- Born: 1960 (age 65–66) Blantyre, Malawi
- Education: University of London(BSc) Cornell University(MBA)
- Occupation: Businessman

= Hitesh Anadkat =

Malawi-based businessman

Hitesh Anadkat is a Malawian businessman, investor and philanthropist. He is the founder of the African banking group FMB Capital Holdings.

== Early life and education ==
Anadkat was born in Blantyre, Malawi in 1960 while the country was still a British protectorate to Indian Gujarati parents. His father, NG Anadkat was a prominent businessman in Malawi. Anadkat holds an Economics degree from the University of London and an MBA from Cornell University. He is married to Meeta and has three children. He holds a British passport.

== Career ==
Following his education, Anadkat worked in the United States, eventually starting his own corporate finance firm in Connecticut. He returned to Malawi in 1992 and successfully applied for the country's first private banking licence in 1994, which was unexpected as the financial sector had been closed and largely state-controlled until that point.

He founded First Capital Bank (initially known as First Merchant Bank) in 1995. The bank expanded into Botswana in 2008 and subsequently into Mozambique and Zambia in 2013. In 2017, it purchased a majority-stake in Barclays Bank of Zimbabwe. FMB Capital Holdings is a Mauritian entity that serves as a holding company for First Capital's operations. Its shares trade on the Malawi Stock Exchange as FMBCH. In 2023, it had assets of $1.5 billion. Anadkat remains its principal shareholder, and serves as a non-executive board member of FMB Capital and its subsidiaries.

In 2007, Anadkat entered into a consortium with Press Corporation and Old Mutual that took over Malawi's main telecoms provider TNM. Anadkat owned a significant stake in the company and served as its Vice Chairman until 2021.

He is the largest private shareholder of Letshego, an African financial services conglomerate. His other interests include tobacco, manufacturing and a real estate portfolio which includes the Livingstone Towers in Blantyre and Chief M’Mbelwa Building in Malawi's capital city, Lilongwe.

== Philanthropy ==
Anadkat has been noted for his large philanthropic contribution to Malawi. His projects have primarily been in the health, education and prison reform sectors. Among his notable donations are the Anadkat-Wellcome Trust Trauma Centre and the Anadkat Centre for Children's Emergencies at Malawi's largest hospital, Queen Elizabeth Central Hospital and the Anadkat Halls of Residence at the University of Malawi College of Medicine.

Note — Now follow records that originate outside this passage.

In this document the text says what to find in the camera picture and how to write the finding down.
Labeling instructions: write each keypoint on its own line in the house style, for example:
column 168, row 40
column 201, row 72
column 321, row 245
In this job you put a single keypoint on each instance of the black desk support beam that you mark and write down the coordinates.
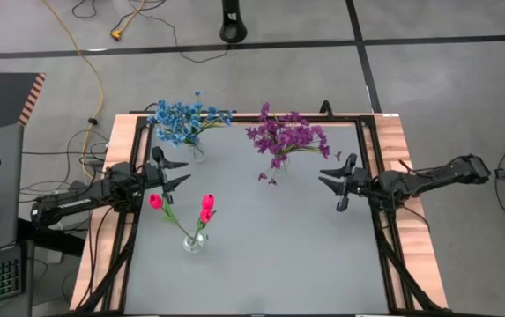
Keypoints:
column 67, row 246

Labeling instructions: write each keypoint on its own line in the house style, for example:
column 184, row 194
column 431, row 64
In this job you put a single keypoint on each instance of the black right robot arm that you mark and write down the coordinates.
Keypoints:
column 432, row 176

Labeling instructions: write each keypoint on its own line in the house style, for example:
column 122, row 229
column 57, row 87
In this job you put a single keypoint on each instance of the black aluminium table frame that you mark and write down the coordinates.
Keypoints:
column 344, row 118

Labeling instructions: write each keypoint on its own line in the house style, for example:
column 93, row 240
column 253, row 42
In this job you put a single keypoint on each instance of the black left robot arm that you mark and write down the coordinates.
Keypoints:
column 71, row 203

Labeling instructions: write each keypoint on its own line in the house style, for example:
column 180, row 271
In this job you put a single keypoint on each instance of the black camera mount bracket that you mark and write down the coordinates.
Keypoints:
column 325, row 109

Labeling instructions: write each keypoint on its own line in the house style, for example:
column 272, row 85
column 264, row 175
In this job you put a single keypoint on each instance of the blue artificial flower bunch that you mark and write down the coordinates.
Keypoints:
column 186, row 127
column 214, row 115
column 164, row 116

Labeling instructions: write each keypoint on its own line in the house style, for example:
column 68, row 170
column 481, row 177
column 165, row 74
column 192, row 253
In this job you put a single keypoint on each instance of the black mat orange striped edge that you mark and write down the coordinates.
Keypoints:
column 1, row 99

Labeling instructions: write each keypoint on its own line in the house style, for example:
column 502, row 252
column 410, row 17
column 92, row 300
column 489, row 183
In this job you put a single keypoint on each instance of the red artificial tulip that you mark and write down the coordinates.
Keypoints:
column 208, row 201
column 205, row 216
column 156, row 201

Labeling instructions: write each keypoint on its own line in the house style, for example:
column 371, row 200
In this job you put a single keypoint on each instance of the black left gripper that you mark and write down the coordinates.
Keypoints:
column 153, row 178

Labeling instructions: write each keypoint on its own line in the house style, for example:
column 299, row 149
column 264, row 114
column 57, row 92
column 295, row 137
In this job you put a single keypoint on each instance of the purple artificial flower bunch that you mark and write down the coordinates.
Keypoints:
column 285, row 145
column 263, row 132
column 309, row 132

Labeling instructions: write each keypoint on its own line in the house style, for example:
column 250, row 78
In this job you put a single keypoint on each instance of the black round stand base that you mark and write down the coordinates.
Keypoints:
column 233, row 31

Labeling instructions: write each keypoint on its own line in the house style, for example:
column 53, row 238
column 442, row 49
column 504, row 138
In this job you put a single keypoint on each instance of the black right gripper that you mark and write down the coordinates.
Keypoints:
column 362, row 182

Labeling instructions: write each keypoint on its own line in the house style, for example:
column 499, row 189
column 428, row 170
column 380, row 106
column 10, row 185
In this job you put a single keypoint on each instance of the grey table mat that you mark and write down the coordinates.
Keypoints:
column 168, row 286

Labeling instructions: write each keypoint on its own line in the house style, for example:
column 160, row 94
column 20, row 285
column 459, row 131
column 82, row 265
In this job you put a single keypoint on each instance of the clear glass vase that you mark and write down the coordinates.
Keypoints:
column 282, row 166
column 194, row 243
column 198, row 152

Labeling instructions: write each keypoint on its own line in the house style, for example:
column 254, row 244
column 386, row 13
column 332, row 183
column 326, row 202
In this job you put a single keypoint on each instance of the grey side desk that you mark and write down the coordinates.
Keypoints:
column 1, row 189

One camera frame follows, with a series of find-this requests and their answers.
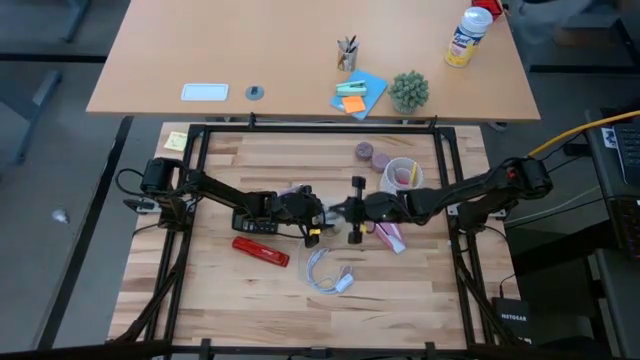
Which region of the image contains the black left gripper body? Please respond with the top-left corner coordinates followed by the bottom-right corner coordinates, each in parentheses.
top-left (272, 185), bottom-right (324, 247)

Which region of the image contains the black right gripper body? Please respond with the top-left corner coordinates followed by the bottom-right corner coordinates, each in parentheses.
top-left (348, 176), bottom-right (404, 245)

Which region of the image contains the white lightbulb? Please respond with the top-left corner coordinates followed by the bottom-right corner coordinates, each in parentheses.
top-left (322, 204), bottom-right (346, 230)

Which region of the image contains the white power cord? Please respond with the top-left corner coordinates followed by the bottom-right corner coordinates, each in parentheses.
top-left (298, 239), bottom-right (355, 295)

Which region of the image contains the white textured cup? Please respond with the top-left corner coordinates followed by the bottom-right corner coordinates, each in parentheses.
top-left (378, 157), bottom-right (425, 196)

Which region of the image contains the pink tube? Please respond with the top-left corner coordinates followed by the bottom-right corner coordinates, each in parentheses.
top-left (374, 222), bottom-right (409, 255)

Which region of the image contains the black calculator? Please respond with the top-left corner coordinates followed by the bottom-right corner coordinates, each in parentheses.
top-left (231, 212), bottom-right (280, 235)

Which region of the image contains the light purple round container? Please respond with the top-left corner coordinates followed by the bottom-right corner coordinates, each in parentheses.
top-left (370, 152), bottom-right (392, 174)

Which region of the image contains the red stapler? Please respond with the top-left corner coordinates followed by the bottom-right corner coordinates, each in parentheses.
top-left (231, 236), bottom-right (291, 268)

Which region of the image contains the orange sticky note pad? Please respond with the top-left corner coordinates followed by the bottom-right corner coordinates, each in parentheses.
top-left (341, 95), bottom-right (367, 115)

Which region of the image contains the mint green stapler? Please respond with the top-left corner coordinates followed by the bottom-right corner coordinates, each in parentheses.
top-left (335, 79), bottom-right (368, 98)

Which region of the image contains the potted green succulent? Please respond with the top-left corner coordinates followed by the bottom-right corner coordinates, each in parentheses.
top-left (388, 69), bottom-right (431, 115)

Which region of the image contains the blue notebook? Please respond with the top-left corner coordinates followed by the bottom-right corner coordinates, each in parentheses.
top-left (329, 69), bottom-right (389, 121)

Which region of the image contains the yellow sticky note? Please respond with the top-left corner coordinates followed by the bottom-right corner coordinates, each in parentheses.
top-left (163, 131), bottom-right (188, 153)

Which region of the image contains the pen cup with pencils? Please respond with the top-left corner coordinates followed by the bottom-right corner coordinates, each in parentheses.
top-left (336, 34), bottom-right (360, 73)

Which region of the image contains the white rectangular desk plate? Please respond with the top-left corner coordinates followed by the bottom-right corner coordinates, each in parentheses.
top-left (180, 82), bottom-right (230, 102)

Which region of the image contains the black network router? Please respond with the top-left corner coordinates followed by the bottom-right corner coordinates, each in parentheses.
top-left (490, 296), bottom-right (532, 346)

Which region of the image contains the tan wooden desk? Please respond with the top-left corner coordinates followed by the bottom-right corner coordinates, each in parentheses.
top-left (85, 0), bottom-right (541, 122)

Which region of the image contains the yellow wipes canister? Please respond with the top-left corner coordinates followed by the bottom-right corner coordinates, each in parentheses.
top-left (444, 6), bottom-right (494, 69)

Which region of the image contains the red object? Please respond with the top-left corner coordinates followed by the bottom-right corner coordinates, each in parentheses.
top-left (471, 0), bottom-right (504, 21)

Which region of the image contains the yellow cable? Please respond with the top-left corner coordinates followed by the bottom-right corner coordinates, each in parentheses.
top-left (527, 109), bottom-right (640, 159)

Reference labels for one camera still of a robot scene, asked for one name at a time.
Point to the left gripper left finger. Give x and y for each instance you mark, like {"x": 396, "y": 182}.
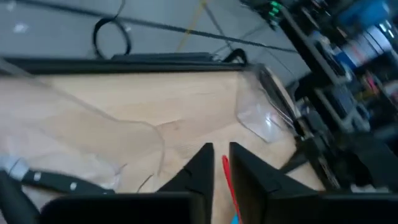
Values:
{"x": 202, "y": 177}

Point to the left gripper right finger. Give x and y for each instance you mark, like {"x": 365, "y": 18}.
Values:
{"x": 258, "y": 180}

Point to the red silicone spoon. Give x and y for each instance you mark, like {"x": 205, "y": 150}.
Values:
{"x": 231, "y": 188}

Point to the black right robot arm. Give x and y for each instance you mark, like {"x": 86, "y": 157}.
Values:
{"x": 357, "y": 161}

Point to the blue silicone spoon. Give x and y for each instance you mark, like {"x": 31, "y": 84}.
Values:
{"x": 234, "y": 220}

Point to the clear plastic bin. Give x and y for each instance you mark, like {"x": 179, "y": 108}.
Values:
{"x": 261, "y": 118}
{"x": 77, "y": 130}

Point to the black device green lights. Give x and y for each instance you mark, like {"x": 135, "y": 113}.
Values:
{"x": 270, "y": 9}

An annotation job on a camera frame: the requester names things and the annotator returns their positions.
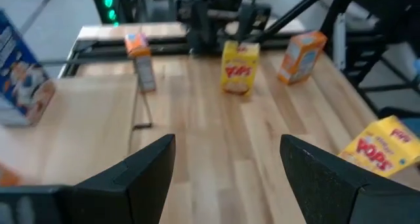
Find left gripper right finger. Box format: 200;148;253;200
280;133;420;224

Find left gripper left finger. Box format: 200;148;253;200
0;133;177;224

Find yellow Corn Pops cereal box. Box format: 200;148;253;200
220;40;261;96
337;114;420;179

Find orange Mini Wheats cereal box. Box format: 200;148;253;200
0;163;22;187
277;30;328;86
123;32;158;93

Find blue Frosted Flakes cereal box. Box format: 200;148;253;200
0;9;56;128

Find wooden shelf black metal legs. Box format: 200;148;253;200
0;56;154;187

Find black metal side stand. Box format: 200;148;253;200
320;0;420;120

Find black control box green lights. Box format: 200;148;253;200
90;0;121;25

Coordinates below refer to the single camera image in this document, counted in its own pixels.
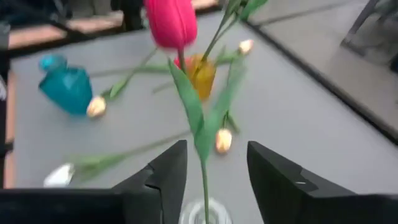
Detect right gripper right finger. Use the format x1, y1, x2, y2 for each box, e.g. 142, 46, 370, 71
248, 141, 358, 224

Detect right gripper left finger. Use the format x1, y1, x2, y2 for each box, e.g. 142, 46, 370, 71
113, 139, 189, 224

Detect clear glass vase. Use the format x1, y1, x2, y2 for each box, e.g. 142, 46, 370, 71
178, 198, 234, 224

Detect yellow glass vase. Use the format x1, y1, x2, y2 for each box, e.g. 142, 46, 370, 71
186, 54, 217, 100

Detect teal glass vase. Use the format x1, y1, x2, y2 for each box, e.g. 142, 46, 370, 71
39, 54, 93, 116

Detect grey metal table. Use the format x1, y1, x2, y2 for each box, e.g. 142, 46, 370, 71
340, 0, 398, 74

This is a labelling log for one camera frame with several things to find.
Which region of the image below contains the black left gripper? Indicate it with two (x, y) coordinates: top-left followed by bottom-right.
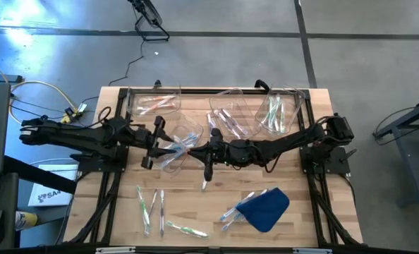
(138, 115), (178, 170)

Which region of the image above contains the yellow drink can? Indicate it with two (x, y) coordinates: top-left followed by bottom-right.
(14, 210), (39, 232)

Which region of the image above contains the black wire floor fan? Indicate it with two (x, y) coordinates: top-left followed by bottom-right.
(126, 0), (171, 42)

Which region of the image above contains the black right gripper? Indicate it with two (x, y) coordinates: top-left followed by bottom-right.
(187, 128), (248, 182)

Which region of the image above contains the silver aluminium bracket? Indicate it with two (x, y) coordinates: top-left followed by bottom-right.
(95, 246), (136, 254)
(293, 248), (333, 254)

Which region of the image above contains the grey metal desk frame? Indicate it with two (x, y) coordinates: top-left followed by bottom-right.
(375, 97), (419, 207)

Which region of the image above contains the black side desk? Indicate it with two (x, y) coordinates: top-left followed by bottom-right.
(0, 155), (77, 248)

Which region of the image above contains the white label box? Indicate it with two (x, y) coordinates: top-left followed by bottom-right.
(28, 164), (80, 208)

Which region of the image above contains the black fan power cable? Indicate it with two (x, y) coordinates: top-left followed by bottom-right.
(107, 38), (145, 87)

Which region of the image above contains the dark blue cloth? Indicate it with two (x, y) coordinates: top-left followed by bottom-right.
(236, 187), (291, 234)

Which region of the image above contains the dark grey power strip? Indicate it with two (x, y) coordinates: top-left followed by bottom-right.
(0, 73), (24, 84)

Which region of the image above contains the yellow extension cable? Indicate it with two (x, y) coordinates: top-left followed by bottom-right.
(0, 58), (78, 131)

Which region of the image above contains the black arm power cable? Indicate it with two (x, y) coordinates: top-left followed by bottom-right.
(372, 105), (419, 146)

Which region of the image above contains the clear plastic bin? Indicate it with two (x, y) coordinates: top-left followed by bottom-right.
(159, 112), (205, 174)
(208, 87), (262, 141)
(126, 86), (183, 116)
(254, 83), (306, 135)

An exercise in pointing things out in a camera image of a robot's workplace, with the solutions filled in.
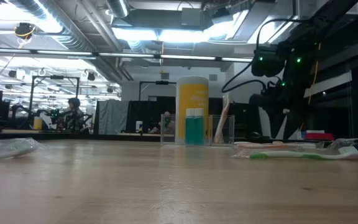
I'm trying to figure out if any small yellow canister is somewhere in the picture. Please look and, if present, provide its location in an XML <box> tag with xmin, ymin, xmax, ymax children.
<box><xmin>32</xmin><ymin>116</ymin><xmax>44</xmax><ymax>131</ymax></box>

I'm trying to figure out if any person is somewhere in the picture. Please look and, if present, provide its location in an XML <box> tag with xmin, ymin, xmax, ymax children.
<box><xmin>57</xmin><ymin>97</ymin><xmax>85</xmax><ymax>131</ymax></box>
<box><xmin>162</xmin><ymin>111</ymin><xmax>177</xmax><ymax>134</ymax></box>

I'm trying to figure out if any black arch frame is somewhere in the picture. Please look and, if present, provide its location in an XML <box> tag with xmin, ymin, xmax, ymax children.
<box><xmin>139</xmin><ymin>80</ymin><xmax>177</xmax><ymax>101</ymax></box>

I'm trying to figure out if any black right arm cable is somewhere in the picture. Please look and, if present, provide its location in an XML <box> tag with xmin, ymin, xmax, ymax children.
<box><xmin>221</xmin><ymin>17</ymin><xmax>296</xmax><ymax>94</ymax></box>

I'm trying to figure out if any red box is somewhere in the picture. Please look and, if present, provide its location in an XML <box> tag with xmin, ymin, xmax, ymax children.
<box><xmin>305</xmin><ymin>129</ymin><xmax>334</xmax><ymax>141</ymax></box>

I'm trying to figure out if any black table frame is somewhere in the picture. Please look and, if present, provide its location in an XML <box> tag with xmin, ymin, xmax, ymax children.
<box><xmin>0</xmin><ymin>129</ymin><xmax>358</xmax><ymax>154</ymax></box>

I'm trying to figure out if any black partition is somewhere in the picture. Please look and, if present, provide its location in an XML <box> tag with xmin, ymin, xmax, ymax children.
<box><xmin>126</xmin><ymin>96</ymin><xmax>263</xmax><ymax>144</ymax></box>

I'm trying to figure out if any long LED light bar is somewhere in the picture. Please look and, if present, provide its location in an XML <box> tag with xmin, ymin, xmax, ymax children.
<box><xmin>0</xmin><ymin>46</ymin><xmax>254</xmax><ymax>63</ymax></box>

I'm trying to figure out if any black hanging cable reel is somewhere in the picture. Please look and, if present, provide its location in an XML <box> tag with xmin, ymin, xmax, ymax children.
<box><xmin>14</xmin><ymin>22</ymin><xmax>37</xmax><ymax>40</ymax></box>

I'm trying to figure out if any grey curtain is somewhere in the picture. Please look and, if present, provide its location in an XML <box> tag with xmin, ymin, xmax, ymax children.
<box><xmin>97</xmin><ymin>99</ymin><xmax>129</xmax><ymax>135</ymax></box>

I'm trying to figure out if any black gantry stand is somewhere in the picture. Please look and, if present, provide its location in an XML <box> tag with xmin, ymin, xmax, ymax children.
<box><xmin>29</xmin><ymin>74</ymin><xmax>80</xmax><ymax>125</ymax></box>

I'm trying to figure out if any clear acrylic organizer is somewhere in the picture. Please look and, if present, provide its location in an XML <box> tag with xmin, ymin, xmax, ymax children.
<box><xmin>160</xmin><ymin>113</ymin><xmax>235</xmax><ymax>146</ymax></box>

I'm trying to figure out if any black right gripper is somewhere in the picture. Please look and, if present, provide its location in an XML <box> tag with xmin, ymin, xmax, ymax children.
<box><xmin>249</xmin><ymin>76</ymin><xmax>306</xmax><ymax>141</ymax></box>

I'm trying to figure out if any yellow white wipes canister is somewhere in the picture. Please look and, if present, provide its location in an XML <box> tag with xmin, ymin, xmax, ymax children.
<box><xmin>175</xmin><ymin>76</ymin><xmax>210</xmax><ymax>146</ymax></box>

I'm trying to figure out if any green toothbrush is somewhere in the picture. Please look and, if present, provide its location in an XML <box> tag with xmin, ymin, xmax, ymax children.
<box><xmin>232</xmin><ymin>138</ymin><xmax>358</xmax><ymax>161</ymax></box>
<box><xmin>0</xmin><ymin>138</ymin><xmax>40</xmax><ymax>163</ymax></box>

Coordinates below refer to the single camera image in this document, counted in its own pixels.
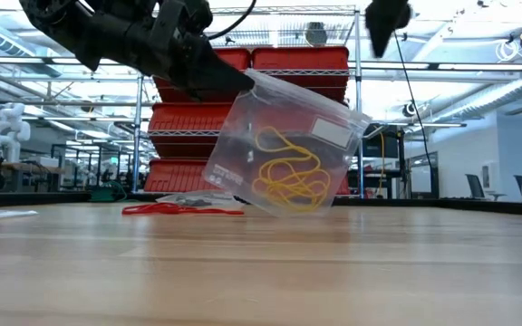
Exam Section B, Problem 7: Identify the black left camera cable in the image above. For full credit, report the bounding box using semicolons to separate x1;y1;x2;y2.
205;0;258;41

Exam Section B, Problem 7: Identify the yellow rubber band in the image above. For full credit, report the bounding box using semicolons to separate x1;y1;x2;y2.
251;158;333;213
265;171;330;212
254;125;319;182

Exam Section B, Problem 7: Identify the black framed screen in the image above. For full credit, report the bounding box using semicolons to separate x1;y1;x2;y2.
406;151;441;199

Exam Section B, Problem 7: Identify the grey round fan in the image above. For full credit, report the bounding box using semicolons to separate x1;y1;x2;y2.
304;21;330;47

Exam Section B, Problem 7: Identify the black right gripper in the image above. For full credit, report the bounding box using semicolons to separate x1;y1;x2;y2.
363;0;414;59

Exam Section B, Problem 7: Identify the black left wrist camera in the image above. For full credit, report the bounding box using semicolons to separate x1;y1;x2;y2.
183;0;215;35

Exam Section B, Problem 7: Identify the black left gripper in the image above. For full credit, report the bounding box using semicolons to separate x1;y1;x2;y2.
106;0;256;101

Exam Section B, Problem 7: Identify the wooden background desk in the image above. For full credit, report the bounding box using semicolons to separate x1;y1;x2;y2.
0;157;67;192

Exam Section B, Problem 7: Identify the red plastic bin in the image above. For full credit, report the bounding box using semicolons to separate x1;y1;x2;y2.
154;47;252;103
144;158;219;194
251;45;351;103
148;101;244;159

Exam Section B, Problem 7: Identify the chrome wire shelf rack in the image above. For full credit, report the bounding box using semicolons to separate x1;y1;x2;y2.
131;4;366;200

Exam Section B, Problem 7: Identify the white coiled ceiling cable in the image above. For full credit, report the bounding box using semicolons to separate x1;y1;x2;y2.
495;39;521;63

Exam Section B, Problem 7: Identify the black hanging cable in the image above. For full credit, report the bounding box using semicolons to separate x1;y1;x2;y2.
394;31;435;180

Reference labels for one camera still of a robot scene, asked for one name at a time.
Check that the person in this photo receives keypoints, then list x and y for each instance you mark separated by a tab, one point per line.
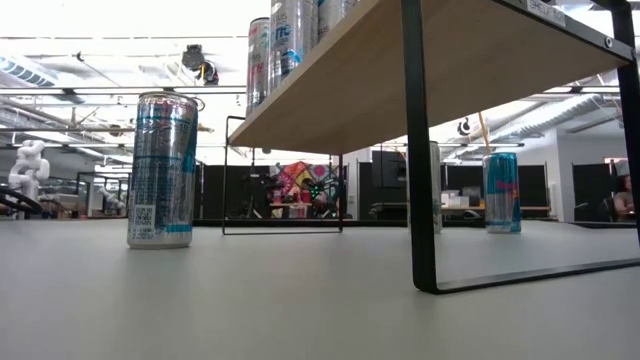
625	200

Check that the black partition panel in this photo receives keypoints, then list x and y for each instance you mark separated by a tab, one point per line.
592	192
212	192

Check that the Celsius Arctic can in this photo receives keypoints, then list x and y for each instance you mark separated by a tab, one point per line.
292	50

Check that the wooden shelf black metal frame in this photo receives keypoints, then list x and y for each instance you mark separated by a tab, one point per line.
450	60

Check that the silver ventilation duct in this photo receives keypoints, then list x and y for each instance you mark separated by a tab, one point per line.
25	70
565	115

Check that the white shelf label sticker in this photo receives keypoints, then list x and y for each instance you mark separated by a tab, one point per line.
546	11

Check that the tall silver Celsius can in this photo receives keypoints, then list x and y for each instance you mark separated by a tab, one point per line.
436	190
257	65
335	12

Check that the colourful geometric mural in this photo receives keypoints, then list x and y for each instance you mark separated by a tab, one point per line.
300	175

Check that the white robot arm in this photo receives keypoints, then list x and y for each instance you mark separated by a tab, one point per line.
27	170
112	197

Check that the black ceiling hook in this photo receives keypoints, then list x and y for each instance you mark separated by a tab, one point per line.
464	129

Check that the black ceiling camera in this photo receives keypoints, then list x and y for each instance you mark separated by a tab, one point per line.
192	57

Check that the black wall monitor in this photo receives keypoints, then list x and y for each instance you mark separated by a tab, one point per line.
389	170

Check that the blue silver Red Bull can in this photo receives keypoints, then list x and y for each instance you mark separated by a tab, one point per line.
162	175
501	200

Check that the white cardboard box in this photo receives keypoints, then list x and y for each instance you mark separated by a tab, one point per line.
452	200

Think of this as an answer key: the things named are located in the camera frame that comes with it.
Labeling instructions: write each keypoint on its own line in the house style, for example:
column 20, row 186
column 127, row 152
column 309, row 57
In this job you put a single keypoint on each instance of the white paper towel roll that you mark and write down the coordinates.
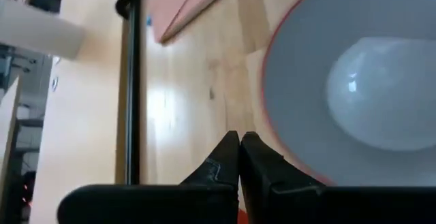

Anadkat has publicly decried prison conditions and congestion in Malawi and faulted magistrates for giving disproportionately large sentences for minor offences. In 2020, he constructed the largest prison block in the Malawi Prison Service at the Chichiri Prison in Blantyre and created a legal committee to process the bail applications of hundreds of minor offenders.